The existing literature suggested we should go down the path of a multi-case study approach. Multi-case research, in a nutshell, is research that is interested in a phenomenon, concept or function, known as the quintain, and uses single unique cases in order to explore this quintain in its natural, context bound setting (Stake, 2006). This allows the exploration of a set of individual online settings, while still serving to further understanding of trust and empathy in a range online environments. The scoping exercise allowed us to identify a number of potential sites for study.
We then sampled candidate sites from this set for their learning potentials and made the decisions as to which to include according to their unique attributes and what they could potentially contribute to knowledge of trust and empathy online (the quintain). One forum, a collection of blogs and one submitted story site, were chosen for each typology, as represented in this diagram:
Why are we taking this approach?
The question as to why we are adopting this, rather than some other, research design is an important one. Certainly, there are many factors to consider. In the case of this research area, the question of methodology is clearly connected to the decision to limit the study to the specific typologies of drug use as these arose out of the initial scoping exercise, as noted above, and, of course, because the phenomena of the co-creation of knowledge and experience sharing around drug use are fully public and open-ended activities
These aspects of online drugs culture have been little studied to date and there are no simple precedents to follow.
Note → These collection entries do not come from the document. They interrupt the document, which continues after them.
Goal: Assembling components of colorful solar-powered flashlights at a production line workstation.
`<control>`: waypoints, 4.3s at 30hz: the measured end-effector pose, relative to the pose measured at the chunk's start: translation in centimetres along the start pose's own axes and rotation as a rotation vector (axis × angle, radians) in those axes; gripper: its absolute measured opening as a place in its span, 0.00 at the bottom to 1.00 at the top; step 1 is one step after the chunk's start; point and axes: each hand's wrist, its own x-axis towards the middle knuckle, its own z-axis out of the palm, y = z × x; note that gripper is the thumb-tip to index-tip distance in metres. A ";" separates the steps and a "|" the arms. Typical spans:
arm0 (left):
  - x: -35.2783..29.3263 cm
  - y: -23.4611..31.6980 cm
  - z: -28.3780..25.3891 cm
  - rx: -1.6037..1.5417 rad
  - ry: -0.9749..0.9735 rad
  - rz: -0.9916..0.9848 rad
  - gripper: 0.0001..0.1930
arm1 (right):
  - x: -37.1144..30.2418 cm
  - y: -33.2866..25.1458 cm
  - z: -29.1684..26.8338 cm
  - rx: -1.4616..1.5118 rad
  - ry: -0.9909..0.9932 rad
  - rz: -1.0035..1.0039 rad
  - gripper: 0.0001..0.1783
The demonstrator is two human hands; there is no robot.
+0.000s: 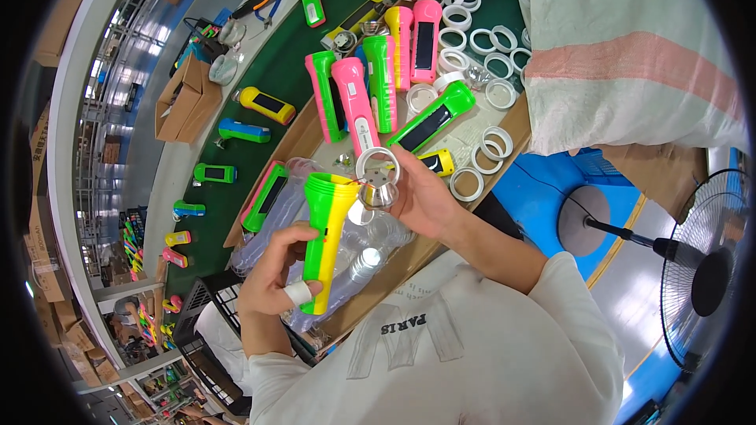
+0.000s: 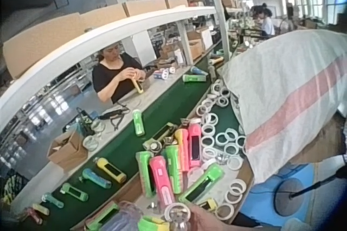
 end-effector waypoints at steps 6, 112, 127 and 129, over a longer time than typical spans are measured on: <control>0.3 0.8 1.5 0.456 0.214 -0.036 0.38 | -0.9 -0.2 -0.3 -0.069 -0.146 -0.082 0.24; 3.8 -9.8 10.4 -1.596 -0.229 -0.152 0.43 | -4.1 -3.4 1.2 -0.500 -0.197 -0.234 0.30; 3.8 -8.9 2.0 -1.211 0.435 -0.173 0.25 | -2.8 -2.7 -0.2 -0.811 0.017 -0.410 0.23; 4.0 -8.4 2.6 -1.398 0.155 -0.129 0.31 | -2.2 -2.2 0.6 -0.733 -0.031 -0.440 0.29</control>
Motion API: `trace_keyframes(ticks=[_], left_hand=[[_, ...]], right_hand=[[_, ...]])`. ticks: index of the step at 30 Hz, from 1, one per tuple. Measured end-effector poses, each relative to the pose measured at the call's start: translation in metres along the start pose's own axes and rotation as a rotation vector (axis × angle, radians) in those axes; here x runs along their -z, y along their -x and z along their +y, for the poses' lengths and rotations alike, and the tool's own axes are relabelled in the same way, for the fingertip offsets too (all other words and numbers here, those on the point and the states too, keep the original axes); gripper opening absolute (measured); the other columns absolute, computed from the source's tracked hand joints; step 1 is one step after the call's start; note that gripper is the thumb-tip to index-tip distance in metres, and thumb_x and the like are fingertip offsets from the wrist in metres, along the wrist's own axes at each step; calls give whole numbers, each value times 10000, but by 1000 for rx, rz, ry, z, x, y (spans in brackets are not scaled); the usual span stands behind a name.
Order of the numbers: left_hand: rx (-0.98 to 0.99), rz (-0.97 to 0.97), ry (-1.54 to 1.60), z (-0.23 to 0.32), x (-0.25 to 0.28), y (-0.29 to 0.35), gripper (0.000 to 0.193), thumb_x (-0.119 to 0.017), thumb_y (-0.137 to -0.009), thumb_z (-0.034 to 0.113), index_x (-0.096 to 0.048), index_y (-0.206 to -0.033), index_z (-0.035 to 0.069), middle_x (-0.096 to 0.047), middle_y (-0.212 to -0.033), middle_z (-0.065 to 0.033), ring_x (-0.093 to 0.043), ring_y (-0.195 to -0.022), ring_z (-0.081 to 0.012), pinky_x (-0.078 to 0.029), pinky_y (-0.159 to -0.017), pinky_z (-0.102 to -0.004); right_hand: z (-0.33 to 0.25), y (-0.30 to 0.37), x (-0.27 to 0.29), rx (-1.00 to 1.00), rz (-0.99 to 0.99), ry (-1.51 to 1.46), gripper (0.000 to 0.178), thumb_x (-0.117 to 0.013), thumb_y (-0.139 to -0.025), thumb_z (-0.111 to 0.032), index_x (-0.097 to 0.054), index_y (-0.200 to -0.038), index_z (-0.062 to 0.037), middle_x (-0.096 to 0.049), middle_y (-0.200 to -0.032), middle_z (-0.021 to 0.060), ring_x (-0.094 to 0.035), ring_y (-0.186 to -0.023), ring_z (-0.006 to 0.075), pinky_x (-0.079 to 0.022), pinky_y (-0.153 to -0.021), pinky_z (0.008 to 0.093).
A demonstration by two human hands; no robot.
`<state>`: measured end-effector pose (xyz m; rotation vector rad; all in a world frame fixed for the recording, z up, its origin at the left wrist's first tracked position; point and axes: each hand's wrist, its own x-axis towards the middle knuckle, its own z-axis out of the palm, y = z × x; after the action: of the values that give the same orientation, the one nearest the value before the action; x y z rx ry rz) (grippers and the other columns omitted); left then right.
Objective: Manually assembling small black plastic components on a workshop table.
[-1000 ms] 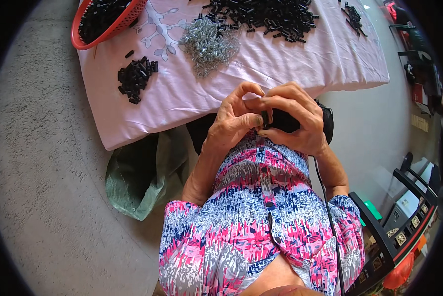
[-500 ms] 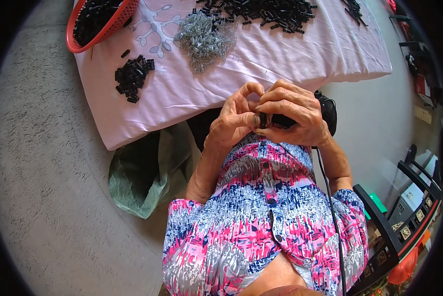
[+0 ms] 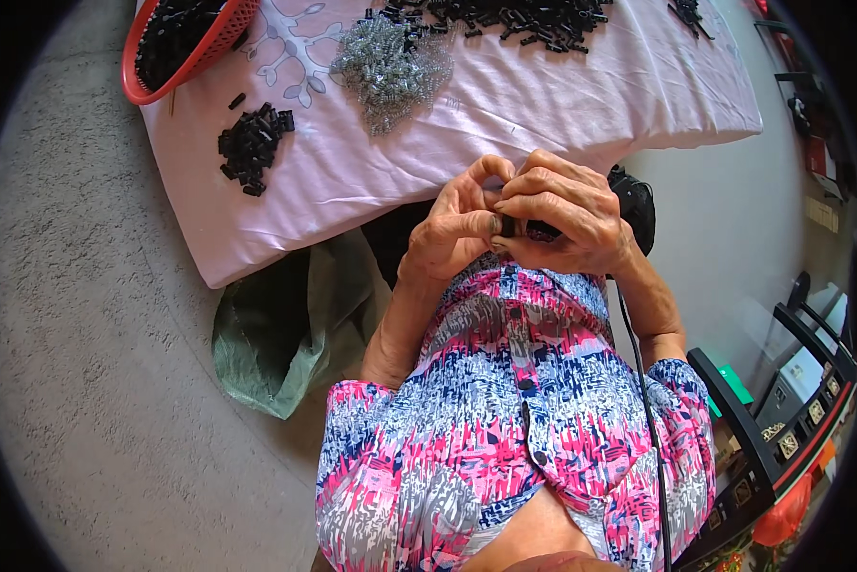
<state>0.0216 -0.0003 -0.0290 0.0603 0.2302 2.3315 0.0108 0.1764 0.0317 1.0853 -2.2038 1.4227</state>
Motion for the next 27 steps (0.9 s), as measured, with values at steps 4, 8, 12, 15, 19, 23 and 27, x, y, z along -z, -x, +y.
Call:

The research that has been conducted on online drugs culture is largely, though not entirely, quantitative in focus, with researchers often conducting surveys or using content analysis to gain an understanding of these environments.
What we will be doing is exploring these online environments from a purely qualitative perspective, and focussing on dimensions of the culture in a way that is both cognisant of the mediated nature of the communication in question and of the ways in which trust and empathy figure in the production of this culture in the widest sense.
Finally, studying online drugs culture in relation to trust and empathy offers the potential to understand these sites in a wider context, as the method allows us to gather observational data on the online lives of drug users in so far as online activity is integral to the ‘expression’ of such lives.
We will leave to one side, for the time being, a fuller discussion of the online/offline life distinction and the conceptual and theoretical issue associated with it.
So, this post has dealt with just a few of the ‘hows, whys and wherefores’ of the project to date. As we proceed we will be revisiting some of them in the light of what we discover as we go along.
Corbin, J., Strauss, A. (2008) Basics of qualitative research 3e: Techniques and procedures for developing grounded theory Los Angeles, Sage Publications.
Stake, R.E (2006) Multiple Case Study Analysis , New York, The Guilford Press.